Yet planning also has its critics. Particularly in a government context, some worry about analysis paralysis -- that people spend so much time thinking about what to do that they never get around actually to doing anything.

There is also a criticism -- made sometimes by advocates of agile software development -- that we can’t know enough when we get started on something to figure out in advance what makes sense. Better, according to this view, to get started trying things out, and then be prepared to redirect and course-correct based on what you learn from the effort. As one corporate executive once put it: “We have a strategic plan. It’s called doing things.”

I just started teaching the latest iteration of our Senior Executive Fellows program, one of the Kennedy School’s flagship executive education programs, taught five times a year to an audience of mostly federal GS-15s and military colonels. About 20% of participants come from outside the U.S. -- this time, mostly from Africa.

One of my topics for the first week is strategy and strategic planning. As part of the case we discussed in class this week, I did a class poll of whether or not, in their own organizations, they generally found developing a strategic plan to be helpful.

Interestingly (and I will add that I didn’t necessarily expect this result the first time I asked a class this question), about three-quarters said developing a plan was generally helpful. These numbers are pretty much in line with what I usually get when asking this question.

I then ask the students who gave each response to say why they gave it. In particular, I asked the ones who said strategic planning was helpful whether they had ever done anything different in their organization from what they would have done otherwise due to their strategic plan. (I should say that while I've always dad great executive education students in this program, this crop is absolutely amazing. I’ve been getting some of the best discussions I’ve ever had, including this discussion of strategic planning.)

Nobody who liked planning talked about the kind of environmental scanning and SWOT (strengths/weaknesses/opportunities/threats) analysis that conventional discussions of strategic planning often emphasize. Instead, those who said their plans were helpful gave two related answers.

First, they talked about ways that strategic planning tied into the organization’s overall strategy. The most common response was that developing a strategic plan helped them focus on the goals in the plan. Without a plan, a number of them said, our organization would have been more all over the map, with random de facto prioritization based on personal views and reactions. The plan was a force multiplier (though nobody used that term), concentrating effort around the highest priorities.

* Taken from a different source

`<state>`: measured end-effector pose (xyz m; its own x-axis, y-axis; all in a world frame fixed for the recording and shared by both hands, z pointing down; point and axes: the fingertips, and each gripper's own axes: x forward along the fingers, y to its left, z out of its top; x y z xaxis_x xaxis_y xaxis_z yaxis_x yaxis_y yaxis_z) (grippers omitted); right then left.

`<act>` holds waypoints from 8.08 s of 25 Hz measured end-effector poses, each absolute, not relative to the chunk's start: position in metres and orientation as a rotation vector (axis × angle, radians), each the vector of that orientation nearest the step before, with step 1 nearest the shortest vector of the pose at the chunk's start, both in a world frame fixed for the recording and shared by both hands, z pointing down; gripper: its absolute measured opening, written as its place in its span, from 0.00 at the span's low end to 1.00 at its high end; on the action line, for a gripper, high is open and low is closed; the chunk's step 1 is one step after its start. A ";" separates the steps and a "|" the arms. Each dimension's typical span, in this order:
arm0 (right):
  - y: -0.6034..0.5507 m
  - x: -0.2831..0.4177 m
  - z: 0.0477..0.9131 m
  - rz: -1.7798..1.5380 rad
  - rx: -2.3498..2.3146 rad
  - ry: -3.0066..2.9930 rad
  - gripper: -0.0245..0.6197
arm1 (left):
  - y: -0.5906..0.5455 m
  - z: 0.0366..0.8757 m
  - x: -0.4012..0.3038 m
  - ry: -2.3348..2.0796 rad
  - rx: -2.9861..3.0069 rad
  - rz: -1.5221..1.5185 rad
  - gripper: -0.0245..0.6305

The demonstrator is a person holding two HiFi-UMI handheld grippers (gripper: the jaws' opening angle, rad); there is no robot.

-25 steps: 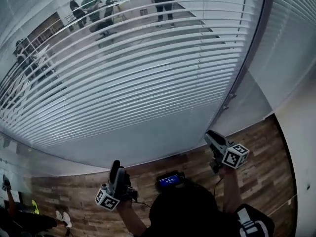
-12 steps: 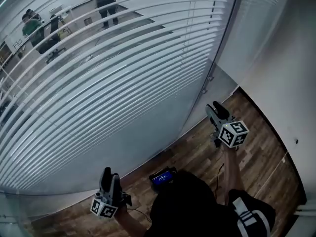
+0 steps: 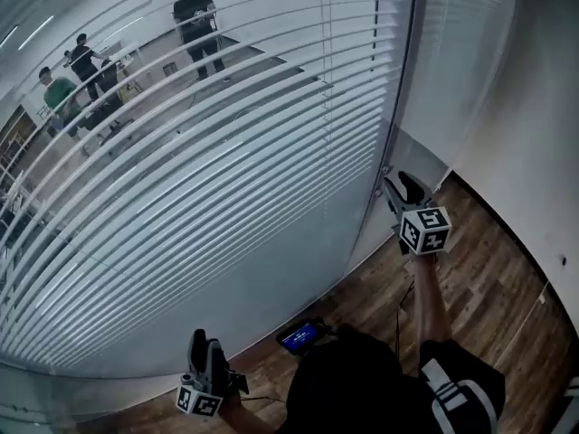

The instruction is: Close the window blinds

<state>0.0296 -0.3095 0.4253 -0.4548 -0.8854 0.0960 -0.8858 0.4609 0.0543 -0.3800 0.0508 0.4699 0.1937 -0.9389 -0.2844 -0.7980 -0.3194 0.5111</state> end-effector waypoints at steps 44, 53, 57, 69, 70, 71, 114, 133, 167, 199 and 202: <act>-0.347 0.033 0.431 0.845 1.355 -2.888 0.24 | 0.010 0.447 -0.323 -1.666 2.218 -0.715 0.42; -0.344 0.028 0.414 0.902 1.220 -2.997 0.24 | 0.004 0.431 -0.321 -1.655 2.216 -0.701 0.42; -0.336 0.026 0.417 -0.016 1.369 -2.664 0.24 | 0.005 0.435 -0.323 -1.662 2.213 -0.701 0.42; -0.341 0.023 0.408 -0.456 1.369 -2.315 0.24 | 0.001 0.433 -0.317 -1.646 2.214 -0.694 0.42; -0.341 0.023 0.408 -0.403 1.372 -2.345 0.24 | 0.002 0.432 -0.317 -1.646 2.215 -0.696 0.42; -0.342 0.023 0.407 -0.331 1.376 -2.385 0.24 | 0.002 0.430 -0.317 -1.646 2.216 -0.696 0.42; -0.342 0.027 0.424 0.134 1.351 -2.685 0.24 | 0.009 0.451 -0.314 -1.645 2.212 -0.703 0.42; -0.341 0.026 0.424 0.052 1.366 -2.592 0.24 | 0.016 0.451 -0.315 -1.669 2.197 -0.708 0.42; -0.346 0.031 0.429 0.601 1.300 -2.783 0.24 | 0.012 0.453 -0.311 -1.657 2.197 -0.703 0.42; -0.344 0.030 0.427 0.553 1.254 -2.817 0.24 | 0.007 0.457 -0.311 -1.652 2.197 -0.699 0.42; -0.339 0.029 0.425 0.368 1.253 -2.817 0.24 | 0.007 0.455 -0.310 -1.649 2.200 -0.698 0.42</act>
<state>0.0290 -0.3392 0.4248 -0.6736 -0.7278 0.1289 -0.7365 0.6462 -0.2000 -0.3104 0.0070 0.4552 0.2212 -0.9548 -0.1988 -0.8071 -0.2936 0.5122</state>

A related observation was that their plan was a great signaling tool for economically sending a message to staff, particularly lower-level staff, about what was important.

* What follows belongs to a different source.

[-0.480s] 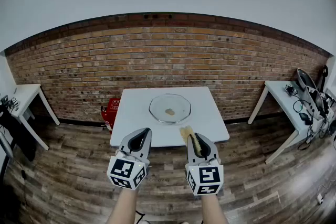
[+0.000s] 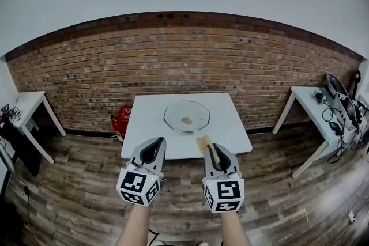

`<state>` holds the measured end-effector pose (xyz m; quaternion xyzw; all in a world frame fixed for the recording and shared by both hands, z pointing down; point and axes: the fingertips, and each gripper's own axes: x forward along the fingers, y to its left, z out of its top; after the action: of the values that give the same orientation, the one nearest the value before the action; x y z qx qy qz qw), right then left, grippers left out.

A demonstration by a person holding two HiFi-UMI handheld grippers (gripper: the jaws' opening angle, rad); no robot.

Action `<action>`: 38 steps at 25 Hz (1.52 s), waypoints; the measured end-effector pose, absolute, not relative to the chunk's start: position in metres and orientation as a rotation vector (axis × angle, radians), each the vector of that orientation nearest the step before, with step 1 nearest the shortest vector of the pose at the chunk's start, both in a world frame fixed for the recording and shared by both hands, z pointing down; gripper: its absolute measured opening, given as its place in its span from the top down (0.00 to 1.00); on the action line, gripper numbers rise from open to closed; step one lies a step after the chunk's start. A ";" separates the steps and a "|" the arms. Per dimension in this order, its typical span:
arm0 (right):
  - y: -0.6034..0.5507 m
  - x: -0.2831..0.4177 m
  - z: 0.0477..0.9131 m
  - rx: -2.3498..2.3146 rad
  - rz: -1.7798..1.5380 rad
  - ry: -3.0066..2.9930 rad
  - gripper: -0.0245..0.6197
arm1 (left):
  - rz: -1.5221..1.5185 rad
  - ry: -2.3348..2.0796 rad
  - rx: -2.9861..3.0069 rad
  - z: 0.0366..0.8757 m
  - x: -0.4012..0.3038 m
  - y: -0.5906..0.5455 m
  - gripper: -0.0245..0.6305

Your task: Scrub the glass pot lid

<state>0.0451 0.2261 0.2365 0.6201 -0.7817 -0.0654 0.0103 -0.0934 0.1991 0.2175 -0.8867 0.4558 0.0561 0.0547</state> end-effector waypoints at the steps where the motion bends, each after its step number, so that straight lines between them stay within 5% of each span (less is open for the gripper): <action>1: 0.227 0.045 0.237 1.938 -0.207 -2.443 0.87 | 0.168 1.383 -2.693 0.218 -0.093 0.200 0.95; 38: 0.219 0.128 0.256 1.848 -0.191 -2.501 0.87 | 0.109 1.481 -2.682 0.247 -0.006 0.198 0.95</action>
<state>0.1280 0.2191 0.2563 0.5932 -0.8026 -0.0614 0.0131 -0.0063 0.1976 0.2467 -0.8742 0.4827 0.0356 0.0381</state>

I asked the class whether their organizations had regular meetings to check on the status of goals in their strategic plan -- in a sense, using the strategic plan as a performance measurement tool. This time, about 85% said yes.

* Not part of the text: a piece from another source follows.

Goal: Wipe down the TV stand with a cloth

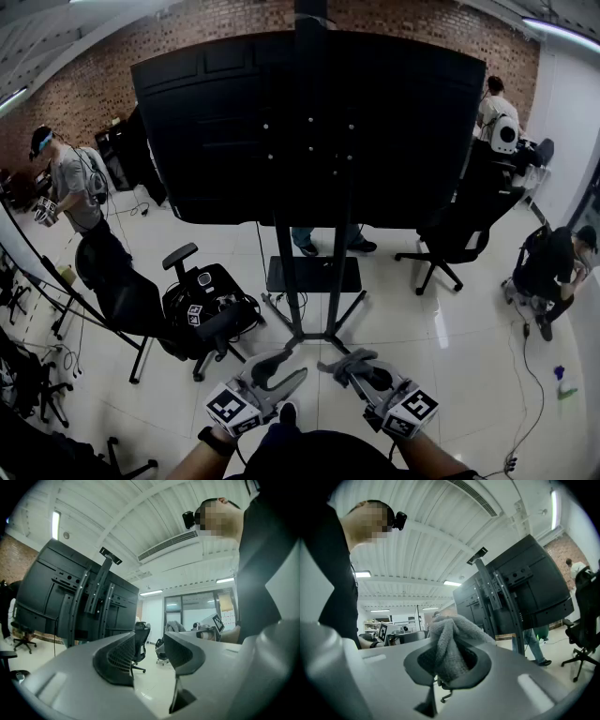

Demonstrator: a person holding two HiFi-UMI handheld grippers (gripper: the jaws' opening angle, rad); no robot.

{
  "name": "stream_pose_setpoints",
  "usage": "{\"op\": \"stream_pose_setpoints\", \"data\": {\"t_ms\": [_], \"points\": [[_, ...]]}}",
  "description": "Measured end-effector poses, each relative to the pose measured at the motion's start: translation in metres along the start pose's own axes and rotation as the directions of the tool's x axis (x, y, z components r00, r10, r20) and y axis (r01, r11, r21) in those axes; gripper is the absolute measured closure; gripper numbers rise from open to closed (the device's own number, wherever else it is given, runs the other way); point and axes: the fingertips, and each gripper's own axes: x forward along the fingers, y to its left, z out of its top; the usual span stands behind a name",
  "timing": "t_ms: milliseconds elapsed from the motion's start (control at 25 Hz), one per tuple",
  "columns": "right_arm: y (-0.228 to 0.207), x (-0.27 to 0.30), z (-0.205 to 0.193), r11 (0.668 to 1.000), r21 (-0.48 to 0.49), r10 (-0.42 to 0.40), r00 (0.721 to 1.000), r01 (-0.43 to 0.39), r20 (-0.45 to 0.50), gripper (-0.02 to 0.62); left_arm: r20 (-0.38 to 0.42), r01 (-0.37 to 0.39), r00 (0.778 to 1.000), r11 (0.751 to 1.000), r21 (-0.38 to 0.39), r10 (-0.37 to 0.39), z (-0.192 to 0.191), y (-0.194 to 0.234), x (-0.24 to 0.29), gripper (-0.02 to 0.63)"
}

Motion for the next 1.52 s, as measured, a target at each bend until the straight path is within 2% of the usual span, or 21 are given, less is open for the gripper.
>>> {"op": "stream_pose_setpoints", "data": {"t_ms": [200, 400, 800, 1000, 1080, 1320, 1520], "points": [[-0.015, 0.032, 0.007, 1.0, 0.008, 0.014, 1.0, -0.014, 0.026, 0.578, 0.036, 0.007, 0.999, 1.0, 0.02, -0.008, 0.009, 0.036, 0.012, 0.393], [-0.041, 0.067, 0.013, 1.0, -0.01, -0.012, 1.0, 0.012, 0.024, 0.578, 0.03, 0.039, 0.999, 0.999, 0.014, -0.04, 0.015, 0.077, 0.031, 0.393], [-0.092, 0.17, 0.04, 0.995, -0.054, -0.076, 0.996, 0.079, 0.049, 0.578, 0.059, 0.132, 0.989, 0.988, 0.074, -0.136, 0.054, 0.188, 0.058, 0.383], [-0.092, 0.218, 0.066, 0.997, -0.062, -0.048, 0.991, 0.056, 0.128, 0.578, 0.045, 0.17, 0.984, 0.98, 0.1, -0.175, 0.064, 0.226, 0.066, 0.376], [-0.095, 0.226, 0.068, 0.996, -0.065, -0.046, 0.992, 0.054, 0.119, 0.578, 0.046, 0.175, 0.983, 0.979, 0.105, -0.18, 0.067, 0.234, 0.069, 0.373], [-0.118, 0.234, 0.088, 0.987, -0.146, -0.049, 0.994, 0.062, 0.095, 0.578, 0.076, 0.178, 0.979, 0.974, 0.137, -0.19, 0.09, 0.246, 0.085, 0.359], [-0.138, 0.241, 0.149, 0.954, -0.297, -0.001, 0.992, 0.038, 0.125, 0.578, 0.142, 0.164, 0.969, 0.956, 0.244, -0.203, 0.141, 0.249, 0.104, 0.356]]}}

I had never known that any organizations had such meetings; this got raised by participants in some earlier classes, and because I was surprised that this was done at all, I started asking the class this question about two years ago. The first time I asked it, about half said yes. This number has been going up since then so it now has reached a record high. I am not sure what explains this change -- could it somehow have something to do with the Trump administration?

The participants who said strategic planning didn’t help their organization also gave two answers. The most common was that the plan had been developed without input from members of the organization, and ended up as a piece of paper that was just filed away, unused.

Some also said the environment in their organizations was so unstable that a plan developed today would likely be of little use very soon. This applies to some organizations in government, but not all or perhaps not even most.

A number of years ago I wrote an academic paperwith a former student of mine, Jeff Myers, then working at Booz Allen. We wanted to examine the management practices of senior executives (mostly at the assistant secretary level) who had successfully implemented major changes in their organizations. The successful executives were nominated by a group of public administration scholars, respected practitioners, and journalists covering government.

 We wanted, however, not just to look at what successful ones did, because maybe failures had done the same things, but instead compared them with a random sample of all assistant secretaries. We asked both groups about what they did to try to achieve their goals, and classified their answers into categories.

To our surprise, the single biggest differentiator between the outstanding executives and the average ones was using strategic planning!

So yes, it does help.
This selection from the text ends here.